A recent report by Berkeley College of Music stated that an orchestral musician can make up to $143,000 -- or as little as $28,000. Other music fields with the potential to pay big bucks include music therapy (up to $135,000), music law (up to $150,000) and orchestral, opera, or choir conducting (up to $225,000).

3. Advertising

Women now make up nearly 60 percent of the advertising industry, earning a median salary of $46,500 at the five-year marker. Men, on the other hand, lag behind with a median income of $43,020, according to the Glassdoor study. This does not, however, mean that women dominate the field completely. According to The 3% Conference, a group that advocates for women to hold bigger roles in creative fields, when it comes to higher power positions, such as that of creative director, women make up just 11 percent.

If you're looking to break into the advertising field, here are a few helpful tips: Start by interning at an ad agency, where you'll learn the ropes and collect contacts who may be willing to help you down the line. Take an entry-level position, even if you believe it's beneath you, and work your way up the ladder. Do freelance work, and aim to either earn enough income to make freelance your full-time gig or wow a hiring agency with your talent.

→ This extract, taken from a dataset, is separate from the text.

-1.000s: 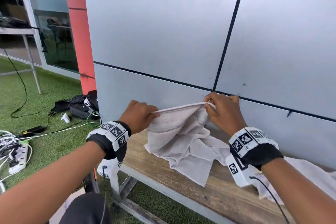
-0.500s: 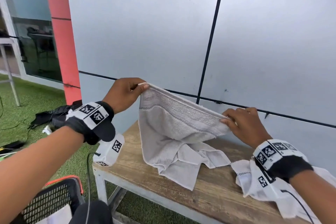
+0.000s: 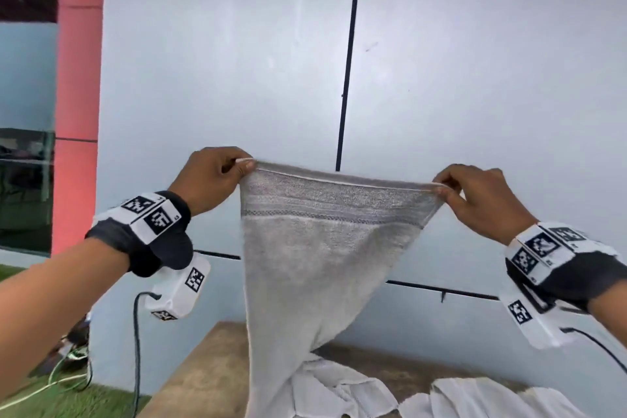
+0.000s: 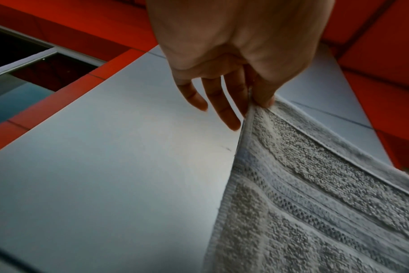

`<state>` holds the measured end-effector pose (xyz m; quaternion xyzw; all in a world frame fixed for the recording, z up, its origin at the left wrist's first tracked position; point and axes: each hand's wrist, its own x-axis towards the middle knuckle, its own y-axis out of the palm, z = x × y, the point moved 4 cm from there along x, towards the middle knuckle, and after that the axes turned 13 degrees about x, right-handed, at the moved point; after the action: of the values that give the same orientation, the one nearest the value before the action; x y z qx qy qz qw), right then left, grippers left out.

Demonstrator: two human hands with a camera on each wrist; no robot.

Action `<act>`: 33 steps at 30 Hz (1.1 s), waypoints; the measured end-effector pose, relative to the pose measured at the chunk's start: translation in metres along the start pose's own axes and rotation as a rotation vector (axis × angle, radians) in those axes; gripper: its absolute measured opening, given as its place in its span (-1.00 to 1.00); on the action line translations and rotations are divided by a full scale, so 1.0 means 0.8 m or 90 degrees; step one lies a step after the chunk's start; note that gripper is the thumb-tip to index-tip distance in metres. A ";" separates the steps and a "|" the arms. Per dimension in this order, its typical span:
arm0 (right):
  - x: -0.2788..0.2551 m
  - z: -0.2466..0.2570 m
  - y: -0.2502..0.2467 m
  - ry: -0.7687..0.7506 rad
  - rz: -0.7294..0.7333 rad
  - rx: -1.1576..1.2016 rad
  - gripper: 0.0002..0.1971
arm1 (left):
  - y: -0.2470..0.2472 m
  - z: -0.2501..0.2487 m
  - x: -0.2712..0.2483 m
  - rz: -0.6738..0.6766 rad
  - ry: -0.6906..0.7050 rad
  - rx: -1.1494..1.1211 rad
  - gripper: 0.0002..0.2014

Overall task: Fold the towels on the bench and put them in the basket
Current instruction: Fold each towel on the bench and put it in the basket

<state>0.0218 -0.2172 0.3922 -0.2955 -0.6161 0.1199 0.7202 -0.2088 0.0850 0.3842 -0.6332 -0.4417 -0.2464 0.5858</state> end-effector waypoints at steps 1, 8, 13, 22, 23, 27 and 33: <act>0.008 0.007 -0.022 -0.004 -0.015 -0.003 -0.95 | -0.018 -0.011 0.013 -0.016 0.014 -0.006 -0.83; 0.022 0.049 -0.135 0.057 -0.031 0.088 -0.94 | -0.106 -0.068 0.041 0.004 0.054 -0.082 -0.89; 0.018 0.062 -0.191 0.081 -0.032 0.154 -0.95 | -0.143 -0.101 0.044 0.011 0.060 -0.109 -0.85; 0.019 0.025 -0.184 0.102 -0.001 0.112 -0.94 | -0.099 -0.109 0.067 0.054 0.036 -0.039 -0.84; 0.015 0.016 -0.173 0.112 0.011 0.111 -0.93 | -0.085 -0.104 0.064 0.071 0.033 -0.033 -0.83; 0.001 -0.034 -0.099 0.146 0.078 0.099 -0.93 | 0.003 -0.063 0.052 0.159 0.008 -0.019 -0.83; -0.013 -0.113 0.031 0.214 0.151 0.077 -0.91 | 0.131 -0.003 0.038 0.216 -0.013 0.034 -0.86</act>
<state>0.1112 -0.2281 0.3635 -0.3379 -0.4399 0.1893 0.8102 -0.1048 0.0987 0.3549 -0.6857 -0.3408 -0.1256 0.6308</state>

(FangXiaNuo via Getty Images)

4. Environmental science

The National Science Foundation reports that women comprise a little more than 40 percent of all U.S. graduate students in science and technology. When you tighten this focus onto the environmental sciences, however, the role of women gets even smaller. Women made up nearly 28 percent of all environmental scientists and geoscientists in the U.S. in 2015. Yet while there's plenty of room for women to claim a larger presence in the field, the women who do enter this field have been out-earning their male peers. Five years into their careers, women in environmental science make an average of $47,000, while men earn $44,000, according to the Glassdoor study.

The good news is that green jobs are high in demand. Not only that, but it's now entirely possible to rake in a good deal of money as an environmental scientist. Your best bet is to go for a gig with the federal government. Environmental scientists working for the feds in 2016 earned more than six figures on average, according to data from the Bureau of Labor Statistics.

(asiseeit via Getty Images)

5. Kinesiology

With a median base pay of $43,000, women are the top earners in the study of the mechanics of body movement. Men in kinesiology earn an average of $2,000 less than women in the field, according to Glassdoor.

Students with a degree in kinesiology have plentiful employment opportunities: professional sports organizations, corporate fitness programs, sports clubs, spas, hospitals, and Olympic training programs, to name a few.

See Also on Kiplinger: 10 Best College Majors for Your Career

A kinesiology degree can land you a gig in epidemiology, for example, which has a mean annual wage of nearly $78,000, although it's possible to earn more than six figures. Other career routes for kinesiology degree holders include physical therapy (more than $87,000) and occupational therapy (more than $84,000).